His complete blood count showed neutrophilic leucocytosis, with a haemoglobin value of 120 gm/L (haematocrit 36.8%), total leucocyte count 13.2x109/L (neutrophils 8.8x109/l, lymphocytes 3.8x109/L) and platelet count 175x109/L. His C-reactive protein was 42 mg/L and blood culture showed growth of E.Coli; report collected after death), which was sensitive to cefotaxime, amikacin and netromycin. Chest radiograph showed infiltrates in both lung fields. Ultrasonography of abdomen showed bilaterally normal kidneys and ureter but bladder could not be differentiated. Abdominal Computed Tomography (CT), Magnetic Resonance Imaging (MRI) and cystogram was planned but could not be done as patient had died two hours after admission. Parent had not given consent for autopsy.

At admission, patient was given Inj. Cefotaxime and amikacin with oxygen inhalation considering respiratory distress but within 15 minutes shifted to mechanical ventilation as per his arterial blood gas analysis and SPO2 (PaO2-46, PaCo2, pH-7.234, HCO3-12 mEq/L, SPO2-82%).

Discussion

Double perineal ani with duplication of external genitalia and ectopia vesicae is extremely rare in male. The two ani may be separated by a thin septum or may lie wide apart from each other for about 1.5 cm. Both ani function simultaneously and the continence is normal as they pass through sphincter complex (puborectalis and levator ani muscle) [1]. It is nine times more common in females [1]. Banu T et al., reported two well formed ani, total colon duplication and two vagina in a 42-day-old female baby from Bangladesh [2]. Choi SK and Park WH, observed anal canal duplication is the most distal and the least frequent digestive duplication and recommended early surgical removal to avoid delayed presentation of infection such as perianal abscess or fistula formation as in our case [3]. Kratz JR et al., reported anal canal duplication associated with presacral cyst in a 16-year-old girl [4]. Samuk I et al., reported associated lipomyelomeningocele and urinary tract abnormalities and Mukunda R et al., diphallus with anorectal malformation [5,6].

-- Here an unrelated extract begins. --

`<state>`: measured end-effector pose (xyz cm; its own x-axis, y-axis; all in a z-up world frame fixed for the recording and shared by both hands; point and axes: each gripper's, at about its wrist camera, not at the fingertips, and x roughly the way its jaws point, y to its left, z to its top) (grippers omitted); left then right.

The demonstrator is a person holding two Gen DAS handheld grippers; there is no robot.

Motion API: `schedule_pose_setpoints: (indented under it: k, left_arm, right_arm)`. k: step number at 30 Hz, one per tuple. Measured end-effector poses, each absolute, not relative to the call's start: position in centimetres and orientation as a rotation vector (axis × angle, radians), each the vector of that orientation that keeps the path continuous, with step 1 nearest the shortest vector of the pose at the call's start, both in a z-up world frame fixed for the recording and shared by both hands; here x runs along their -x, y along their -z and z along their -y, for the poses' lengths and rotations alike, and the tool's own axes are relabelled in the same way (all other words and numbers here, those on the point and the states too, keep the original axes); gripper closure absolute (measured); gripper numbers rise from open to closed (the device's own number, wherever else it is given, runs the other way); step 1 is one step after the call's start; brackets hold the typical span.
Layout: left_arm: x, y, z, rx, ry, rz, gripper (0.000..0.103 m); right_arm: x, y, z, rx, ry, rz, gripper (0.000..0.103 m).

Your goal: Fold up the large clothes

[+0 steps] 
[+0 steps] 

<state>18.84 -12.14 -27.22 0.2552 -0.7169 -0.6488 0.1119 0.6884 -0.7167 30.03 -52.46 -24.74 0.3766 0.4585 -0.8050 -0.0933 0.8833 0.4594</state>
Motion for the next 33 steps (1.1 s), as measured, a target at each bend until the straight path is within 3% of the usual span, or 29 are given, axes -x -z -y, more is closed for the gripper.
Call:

Swaika S et al., reported caudal duplication syndrome and diverse combination of gastrointestinal, genitourinary, spinal and limb anomalies (two hemiphalluses with two patent external genital orifices, complete duplication of colon and two stenotic anal orifices [1]. The prognosis of previously reported cases is good with early surgical interventions.

The embryological basis of this anomaly [7] is probably due to persistence of urogenital septum with widening of hind gut, thereby dividing the endodermal elements into two halves to form two urachuses, bladders and urogenital sinuses. The two urogenital sinus opening could lead to widening of ectodermal urethral plate and canalization will result in paired external urethral orifices. Another possibility could be splitting at the stage of development of the primitive streak, when cranial ends fuse but not the caudal end. The third possibility could be the presence of human homologue of mouse mutant disorganization gene, which disrupts the orderly process of organogenesis and induces a variety of developmental anomalies in structures derived from all germ layers.

Treatment of this condition includes early medical and surgical interventions involving paediatric surgeon, paediatric urologist, and a plastic surgeon, to maximize management effectiveness.

Conclusion

This case was being reported because of late presentation, which had led to death due to septicaemia and associated duplication of external genitalia and ectopia vesicae. Early and planned medical and surgical interventions using a multidisciplinary team approach is required in such cases.